TO DO |
Every line with the string "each" in it belongs in your answer, so copy them all from the data.

SUPPLIED DATA |
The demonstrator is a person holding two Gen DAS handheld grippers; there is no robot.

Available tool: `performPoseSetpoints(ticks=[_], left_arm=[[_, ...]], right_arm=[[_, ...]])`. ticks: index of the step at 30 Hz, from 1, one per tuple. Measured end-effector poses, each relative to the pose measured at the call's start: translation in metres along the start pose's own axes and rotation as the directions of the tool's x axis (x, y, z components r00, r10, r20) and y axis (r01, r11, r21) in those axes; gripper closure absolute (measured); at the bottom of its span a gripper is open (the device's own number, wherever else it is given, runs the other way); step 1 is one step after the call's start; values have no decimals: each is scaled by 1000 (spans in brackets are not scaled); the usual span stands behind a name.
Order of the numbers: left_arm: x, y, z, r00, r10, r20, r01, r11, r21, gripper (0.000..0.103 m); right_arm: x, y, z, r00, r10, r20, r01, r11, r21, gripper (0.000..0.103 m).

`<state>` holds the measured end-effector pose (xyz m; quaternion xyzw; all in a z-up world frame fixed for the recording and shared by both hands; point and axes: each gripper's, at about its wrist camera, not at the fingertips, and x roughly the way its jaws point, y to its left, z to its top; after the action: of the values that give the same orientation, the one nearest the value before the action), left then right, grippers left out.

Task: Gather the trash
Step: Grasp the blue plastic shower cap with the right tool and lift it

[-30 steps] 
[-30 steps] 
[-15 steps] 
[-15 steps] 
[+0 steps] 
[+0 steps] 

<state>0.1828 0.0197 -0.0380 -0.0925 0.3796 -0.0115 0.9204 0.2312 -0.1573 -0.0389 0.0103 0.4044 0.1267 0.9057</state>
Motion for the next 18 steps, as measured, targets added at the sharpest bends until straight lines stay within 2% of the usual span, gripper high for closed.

TASK OUTPUT |
Available tool: `performPoseSetpoints(ticks=[_], left_arm=[[_, ...]], right_arm=[[_, ...]])`. ticks: index of the step at 30 Hz, from 1, one per tuple. Measured end-effector poses, each relative to the pose measured at the call's start: translation in metres along the start pose's own axes and rotation as the directions of the tool's x axis (x, y, z components r00, r10, r20) and y axis (r01, r11, r21) in those axes; gripper closure absolute (measured); at the bottom of its span a gripper is open (the device's own number, wherever else it is given, runs the other way); step 1 is one step after the call's start; values have no decimals: each is scaled by 1000 (spans in brackets are not scaled); the usual span stands behind a name.
`<state>` holds the measured end-effector pose (xyz m; quaternion xyzw; all in a z-up world frame fixed for the recording and shared by both hands; point and axes: each gripper's, at about its wrist camera, not at the fingertips, and x roughly the way its jaws point, y to its left, z to its top; after the action: of the values that give the same orientation, the one nearest the value before the action), left then right, grippers left out.

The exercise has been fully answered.